TD破断伸度[%GL]=[{(伸長後のTD長さ)-(伸長前のTD長さ)}/(伸長前のTD長さ)]×100 (
4)
[耐電圧試験]
多孔質フィルムに対して、Φ8mmであり、かつ、
図1に示すように、凸部の直径がΦ100μm、凸部の高さが800μm、凸部間の距離が200μmの表面凹凸を有する、耐電圧試験機(KIKUSUI製 TOS9200)の円柱型の電極プローブを載せ、続いて、前記電極プローブの上に400gのおもりを載せた。その後、印加速度200mV/secにて加圧し、破壊電圧を測定した。測定された破壊電圧の値を、耐電圧特性の値とした。
【0131】
なお、前記耐電圧試験は、実際の非水電解液二次電池における充放電時における、非水電解液二次電池用セパレータに荷重が加えられながら、電圧が加えられる態様を模したものである。従って、前記耐電圧試験にて測定される耐電圧特性の値が高い場合には、実際の非水電解液二次電池セパレータにおける充放電時において、前記多孔質フィルムを含む非水電解液二次電池用セパレータの耐電圧特性が良好であることを示す。
【0132】
[実施例1]
超高分子量ポリエチレン粉末(固有粘度:21dL/g、粘度平均分子量300万、東ソー株式会社製)68重量%と、重量平均分子量1000のポリエチレンワックス(FNP-0115、日本精鑞社製)32重量%とを準備した。この超高分子量ポリエチレンとポリエチレンワックスとの合計を100重量部として、酸化防止剤(Irg1010、チバ・スペシャリティ・ケミカルズ社製)0.4重量部、酸化防止剤(P168、チバ・スペシャリティ・ケミカルズ社製)0.1重量部、および、ステアリン酸ナトリウム1.3重量部を加えた。さらに、得られた混合物の全体積に対して38体積%となるように平均粒径0.1μmの炭酸カルシウム(丸尾カルシウム社製)を加えた。これらを粉末のままヘンシェルミキサーで混合した後、二軸混練機で溶融混練してポリオレフィン樹脂組成物とした。
【0133】
当該ポリオレフィン樹脂組成物を一対のロールにてMD方向に1.4倍の延伸倍率にて延伸し、シート状のポリオレフィン樹脂組成物を作製した。

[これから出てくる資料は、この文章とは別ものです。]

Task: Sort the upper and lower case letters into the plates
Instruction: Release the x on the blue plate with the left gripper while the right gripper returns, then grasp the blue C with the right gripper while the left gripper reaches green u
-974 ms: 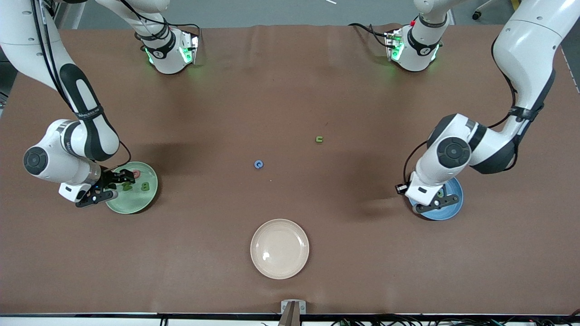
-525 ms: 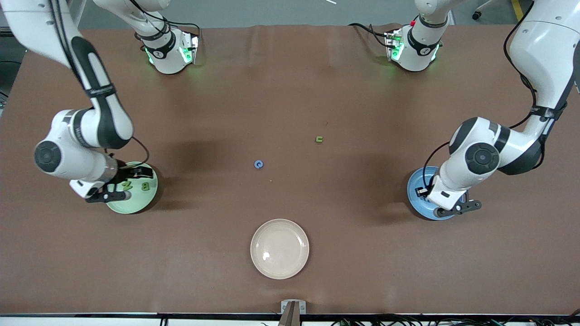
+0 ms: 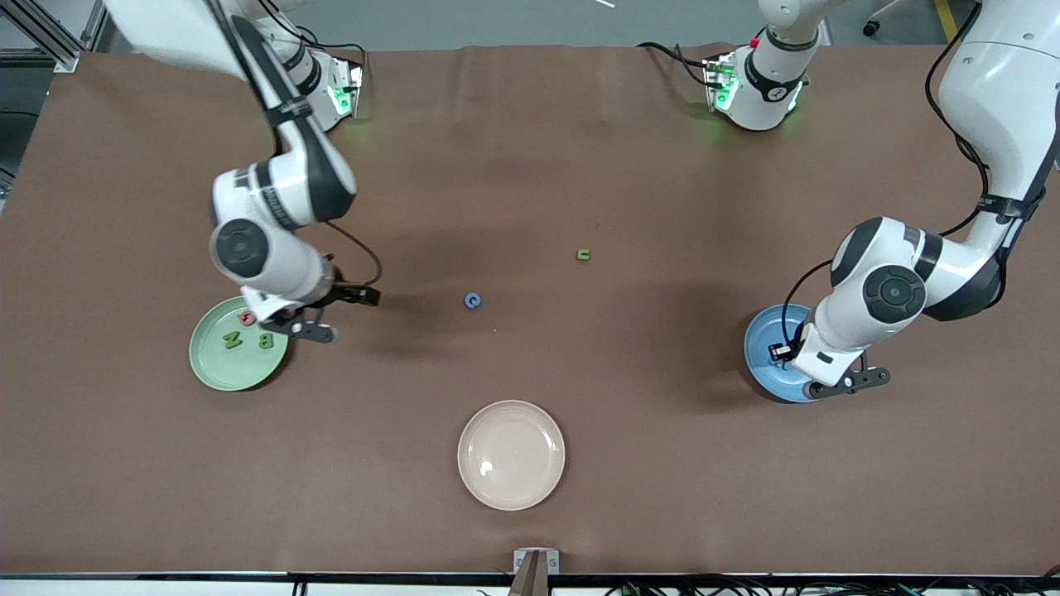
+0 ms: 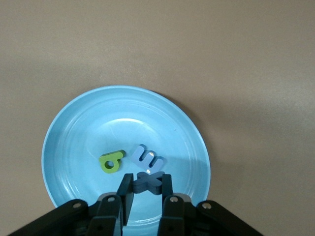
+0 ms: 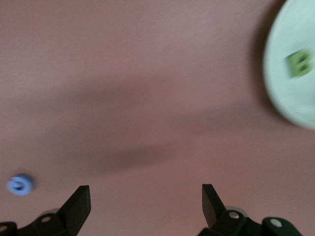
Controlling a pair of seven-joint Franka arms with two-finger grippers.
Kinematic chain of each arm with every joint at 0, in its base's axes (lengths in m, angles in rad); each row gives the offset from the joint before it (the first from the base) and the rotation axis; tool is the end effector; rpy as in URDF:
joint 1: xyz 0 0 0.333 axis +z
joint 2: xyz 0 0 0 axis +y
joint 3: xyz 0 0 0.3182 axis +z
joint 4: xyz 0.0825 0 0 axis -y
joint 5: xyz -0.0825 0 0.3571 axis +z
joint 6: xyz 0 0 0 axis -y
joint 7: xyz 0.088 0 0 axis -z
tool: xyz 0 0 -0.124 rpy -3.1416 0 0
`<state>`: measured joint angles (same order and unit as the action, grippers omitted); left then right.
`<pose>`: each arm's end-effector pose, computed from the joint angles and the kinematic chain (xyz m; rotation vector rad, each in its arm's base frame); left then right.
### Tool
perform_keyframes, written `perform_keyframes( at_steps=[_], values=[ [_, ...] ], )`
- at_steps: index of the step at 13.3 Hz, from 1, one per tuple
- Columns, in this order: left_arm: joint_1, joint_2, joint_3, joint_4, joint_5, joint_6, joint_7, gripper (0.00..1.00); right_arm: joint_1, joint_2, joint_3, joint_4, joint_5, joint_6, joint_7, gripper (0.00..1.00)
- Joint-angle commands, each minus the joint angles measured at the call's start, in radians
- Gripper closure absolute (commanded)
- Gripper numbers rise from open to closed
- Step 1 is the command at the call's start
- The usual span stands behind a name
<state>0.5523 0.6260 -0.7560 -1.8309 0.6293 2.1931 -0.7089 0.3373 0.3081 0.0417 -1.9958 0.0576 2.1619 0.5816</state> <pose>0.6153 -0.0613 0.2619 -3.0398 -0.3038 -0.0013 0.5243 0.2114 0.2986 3.0963 -0.3720 -0.2386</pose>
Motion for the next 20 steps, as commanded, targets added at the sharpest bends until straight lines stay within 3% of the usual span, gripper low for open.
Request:
perform_keyframes(
  at_steps=[1,4,5,6,7,8,12,20],
  values=[
    [-0.006,0.020,0.000,0.030,0.024,-0.009,0.002,0.80,0.097,-0.004,-0.013,-0.024,0.002,0.081,0.115,0.00],
    [-0.009,0.023,0.000,0.035,0.026,-0.009,0.002,0.79,0.187,0.069,-0.013,-0.024,0.002,0.229,0.132,0.00],
    [-0.009,0.023,0.000,0.035,0.024,-0.009,0.002,0.75,0.215,0.106,-0.013,-0.024,0.002,0.296,0.171,0.00],
    [-0.009,0.024,0.000,0.036,0.026,-0.009,0.002,0.54,0.242,0.135,-0.013,-0.023,0.002,0.349,0.190,0.00],
    [-0.008,0.021,0.000,0.038,0.029,-0.009,0.006,0.16,0.261,0.161,-0.013,-0.021,0.002,0.390,0.195,0.00],
    [-0.008,0.015,-0.002,0.041,0.029,-0.009,0.014,0.00,0.264,0.189,-0.013,-0.015,0.002,0.418,0.195,0.00],
    [-0.009,0.006,-0.008,0.050,0.029,-0.010,0.009,0.00,0.278,0.249,-0.013,0.018,0.002,0.458,0.195,0.01],
    [-0.005,-0.008,-0.153,0.006,0.010,-0.131,-0.161,0.00,0.305,0.302,-0.013,0.054,0.002,0.458,0.196,0.32]
  ],
)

得られたシート状のポリオレフィン樹脂組成物を塩酸水溶液(塩酸4mol/L、非イオン系界面活性剤0.5重量%)に浸漬させることで前記炭酸カルシウムを除去し、1次シートを得た。続いて、得られた1次シートのTD方向の両端を、MD方向に隣接する複数の把持部材によって把持した。1次シートを、MD方向に隣接する把持部材間の距離を縮めることによってMD方向に緩和させながら、TD方向において対向する把持部材間の距離を広げることによってTD方向に7倍の延伸倍率にて延伸し、膜厚11μmの多孔質フィルムを得た。得られた多孔質フィルムを非水電解液二次電池用セパレータ1とした。このとき、MD緩和率は10%であった。
【0134】
[実施例2]
MD緩和率を20%に変更したこと以外は、実施例1と同様にして、膜厚10μmの多孔質フィルムを得た。得られた多孔質フィルムを非水電解液二次電池用セパレータ2とした。
【0135】
[実施例3]
MD緩和率を30%に変更したこと以外は、実施例1と同様にして、膜厚11μmの多孔質フィルムを得た。得られた多孔質フィルムを非水電解液二次電池用セパレータ3とした。
【0136】
[実施例4]
MD緩和率を50%に変更したこと以外は、実施例1と同様にして、膜厚11μmの多孔質フィルムを得た。得られた多孔質フィルムを非水電解液二次電池用セパレータ4とした。
【0137】
[比較例1]
MD緩和率を0%に変更したこと以外は、実施例1と同様にして、膜厚13μmの多孔質フィルムを得た。得られた多孔質フィルムを非水電解液二次電池用セパレータ5とした。
【0138】
[結論]
実施例1~4および比較例1におけるMD緩和率および前述の方法にて測定された非水電解液二次電池用セパレータの物性値を、以下の表1および表2に示す。なお、特殊突き刺し試験において、多孔質フィルムが破断しなかった場合を「○」、破断した場合を「×」にて表す。なお、ここで、多孔質フィルムが破断するとは、前記突き刺し試験開始と同時に上昇する前記多孔質フィルムの応力が200gf以上低下する点が発生することを指す。
【0139】
【0140】
【0141】
表2に記載の通り、実施例1~4に記載の非水電解液二次電池用セパレータ1~4および比較例1に記載の非水電解液二次電池用セパレータ5は同程度の膜厚を有している。しかしながら、実施例1~4に記載の非水電解液二次電池用セパレータ1~4が特殊突き刺し試験にて破断しない一方、比較例1に記載の非水電解液二次電池用セパレータ5は、特殊突き刺し試験にて破断した。よって、実施例1~4に記載の非水電解液二次電池用セパレータ1~4は、比較例1に記載の非水電解液二次電池用セパレータ5と比較して、伸長に対する強度に優れていることが分かった。なお、実施例1~4に記載の非水電解液二次電池用セパレータ1~4は、比較例1に記載の非水電解液二次電池用セパレータ5よりも、MD破断伸度が向上している。
【0142】
そして、特殊突き刺し試験にて破断しない実施例1~4に記載の非水電解液二次電池用セパレータ1~4は、比較例1に記載の非水電解液二次電池用セパレータ5よりも、耐電圧特性に優れることが分かった。
【産業上の利用可能性】
【0143】
本発明の一態様は、耐電圧特性に優れる非水電解液二次電池用セパレータを備える、安全性に優れる非水電解液二次電池の製造に利用することができる。